◆ **Exercise details**
Each line of the data that includes "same" must be copied.

Stored dataset items:

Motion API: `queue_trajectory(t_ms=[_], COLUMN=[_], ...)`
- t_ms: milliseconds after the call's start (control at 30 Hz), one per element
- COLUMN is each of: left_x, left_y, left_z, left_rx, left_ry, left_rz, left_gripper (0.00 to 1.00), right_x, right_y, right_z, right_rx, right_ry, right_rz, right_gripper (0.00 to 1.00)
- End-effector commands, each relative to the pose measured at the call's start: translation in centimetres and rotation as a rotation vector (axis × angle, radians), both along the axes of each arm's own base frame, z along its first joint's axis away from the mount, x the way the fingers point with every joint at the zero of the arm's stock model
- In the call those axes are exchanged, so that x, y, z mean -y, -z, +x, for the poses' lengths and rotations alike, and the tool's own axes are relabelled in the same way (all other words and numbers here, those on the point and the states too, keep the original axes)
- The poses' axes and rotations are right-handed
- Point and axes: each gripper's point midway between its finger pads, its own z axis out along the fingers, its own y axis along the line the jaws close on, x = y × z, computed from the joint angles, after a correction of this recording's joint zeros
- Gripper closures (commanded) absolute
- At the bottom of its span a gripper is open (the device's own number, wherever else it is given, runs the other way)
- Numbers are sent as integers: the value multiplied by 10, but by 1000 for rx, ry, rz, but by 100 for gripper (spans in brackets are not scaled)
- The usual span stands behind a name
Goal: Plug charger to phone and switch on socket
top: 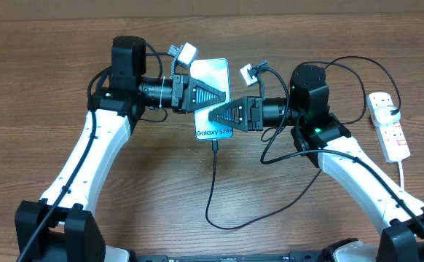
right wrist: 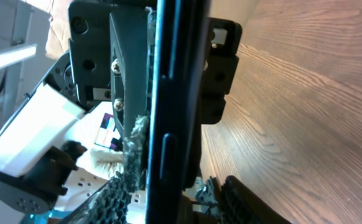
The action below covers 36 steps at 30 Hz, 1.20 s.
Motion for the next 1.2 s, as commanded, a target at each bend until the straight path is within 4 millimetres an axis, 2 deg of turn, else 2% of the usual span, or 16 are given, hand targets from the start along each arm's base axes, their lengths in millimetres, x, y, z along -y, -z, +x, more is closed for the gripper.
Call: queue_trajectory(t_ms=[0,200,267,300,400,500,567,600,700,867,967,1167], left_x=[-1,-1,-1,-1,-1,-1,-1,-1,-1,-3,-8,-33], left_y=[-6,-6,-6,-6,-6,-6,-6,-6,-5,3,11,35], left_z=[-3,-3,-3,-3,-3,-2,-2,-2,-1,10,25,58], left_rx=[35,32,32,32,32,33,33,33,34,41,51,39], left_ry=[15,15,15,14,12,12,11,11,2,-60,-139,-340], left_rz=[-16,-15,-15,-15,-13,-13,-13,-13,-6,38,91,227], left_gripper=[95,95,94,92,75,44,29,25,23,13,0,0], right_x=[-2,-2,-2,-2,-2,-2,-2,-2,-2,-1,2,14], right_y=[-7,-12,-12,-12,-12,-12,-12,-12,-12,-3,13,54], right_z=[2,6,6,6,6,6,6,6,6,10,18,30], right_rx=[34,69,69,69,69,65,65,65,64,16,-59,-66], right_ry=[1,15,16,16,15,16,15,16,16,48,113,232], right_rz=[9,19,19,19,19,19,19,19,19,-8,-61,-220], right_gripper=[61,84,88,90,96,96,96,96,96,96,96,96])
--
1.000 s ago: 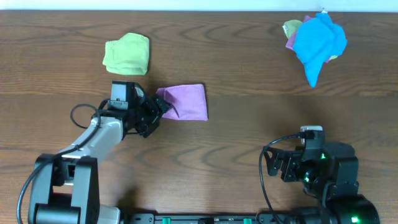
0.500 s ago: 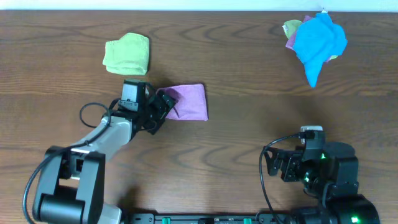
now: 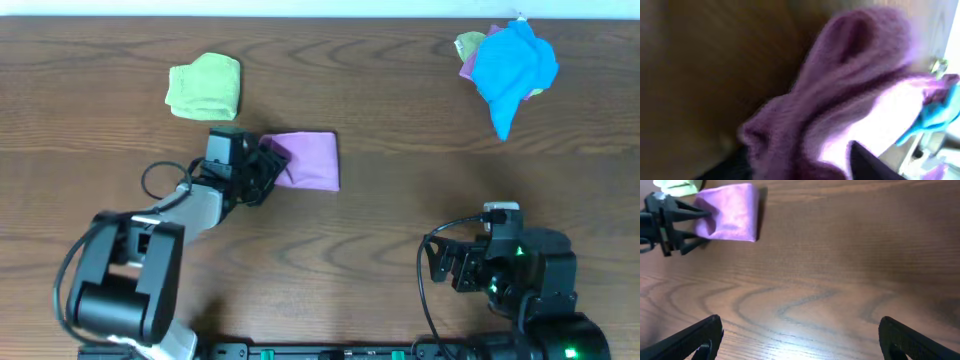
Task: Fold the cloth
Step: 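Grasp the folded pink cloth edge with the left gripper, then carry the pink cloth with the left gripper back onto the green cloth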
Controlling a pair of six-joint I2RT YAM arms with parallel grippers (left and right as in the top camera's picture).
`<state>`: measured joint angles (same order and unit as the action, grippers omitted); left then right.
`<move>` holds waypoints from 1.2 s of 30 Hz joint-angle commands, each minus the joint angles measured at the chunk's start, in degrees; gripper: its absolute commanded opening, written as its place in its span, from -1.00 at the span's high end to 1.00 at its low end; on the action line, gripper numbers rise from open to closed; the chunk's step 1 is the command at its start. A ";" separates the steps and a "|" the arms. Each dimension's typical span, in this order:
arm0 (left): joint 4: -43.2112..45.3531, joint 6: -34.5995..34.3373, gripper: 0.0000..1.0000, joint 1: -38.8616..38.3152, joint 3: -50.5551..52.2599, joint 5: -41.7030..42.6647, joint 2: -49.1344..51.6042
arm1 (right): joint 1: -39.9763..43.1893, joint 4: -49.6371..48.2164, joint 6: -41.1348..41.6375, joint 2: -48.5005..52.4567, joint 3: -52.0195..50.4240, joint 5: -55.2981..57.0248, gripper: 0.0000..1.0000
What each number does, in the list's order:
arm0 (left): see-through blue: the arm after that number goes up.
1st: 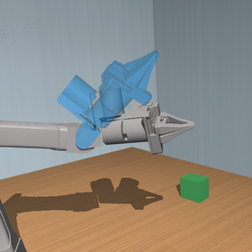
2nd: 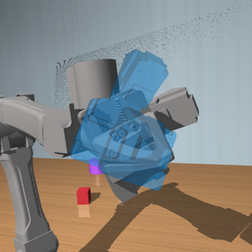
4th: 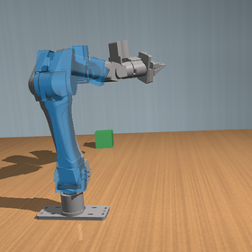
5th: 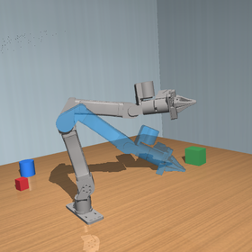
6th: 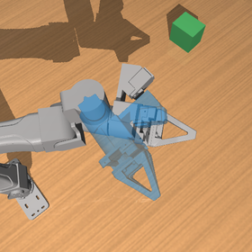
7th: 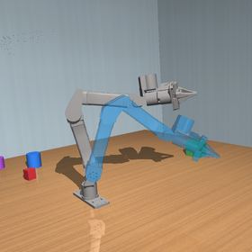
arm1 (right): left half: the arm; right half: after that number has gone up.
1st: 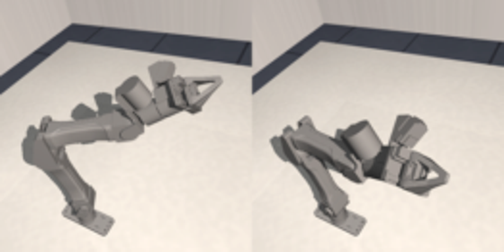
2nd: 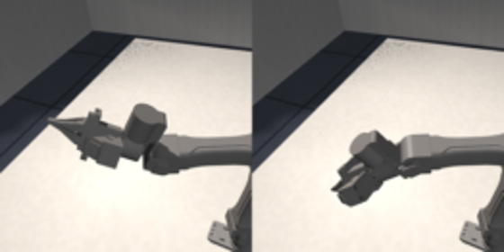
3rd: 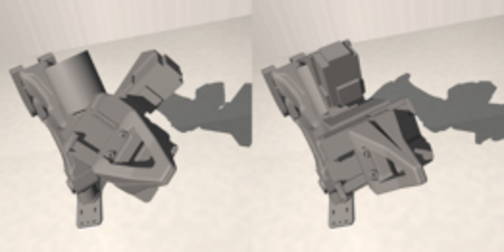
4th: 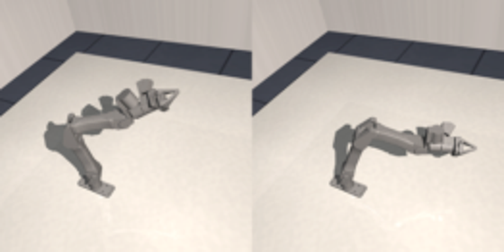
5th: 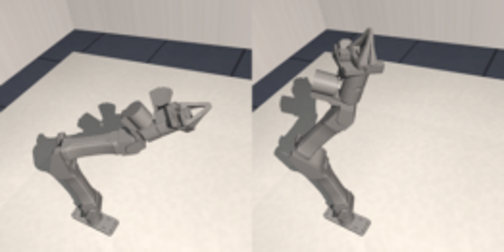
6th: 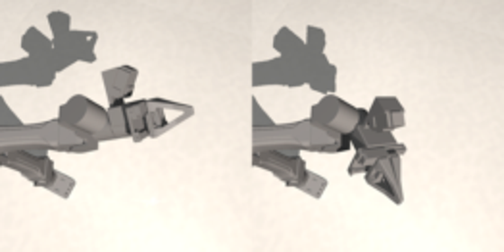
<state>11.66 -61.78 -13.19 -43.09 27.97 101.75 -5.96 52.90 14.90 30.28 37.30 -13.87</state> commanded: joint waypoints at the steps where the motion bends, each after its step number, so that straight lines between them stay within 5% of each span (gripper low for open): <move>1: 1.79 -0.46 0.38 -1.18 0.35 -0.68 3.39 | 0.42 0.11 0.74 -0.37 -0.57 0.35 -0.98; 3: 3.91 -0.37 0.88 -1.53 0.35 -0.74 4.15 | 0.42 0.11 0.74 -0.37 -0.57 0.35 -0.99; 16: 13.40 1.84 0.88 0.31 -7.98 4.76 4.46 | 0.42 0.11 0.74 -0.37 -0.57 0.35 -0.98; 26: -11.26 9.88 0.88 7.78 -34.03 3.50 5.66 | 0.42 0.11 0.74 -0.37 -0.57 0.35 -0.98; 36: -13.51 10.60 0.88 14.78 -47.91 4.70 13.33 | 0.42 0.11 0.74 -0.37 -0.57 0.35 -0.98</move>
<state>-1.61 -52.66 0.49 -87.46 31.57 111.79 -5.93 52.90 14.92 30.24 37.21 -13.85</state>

◆ **Task answer**
- In the call those axes are exchanged, so that x, y, z mean -y, -z, +x, for the poses' lengths and rotations alike, and the tool's own axes are relabelled in the same way (all other words and numbers here, those on the point and the states too, keep the original axes)
`<state>`: measured joint angles (same order and unit as the action, grippers omitted); left then right.

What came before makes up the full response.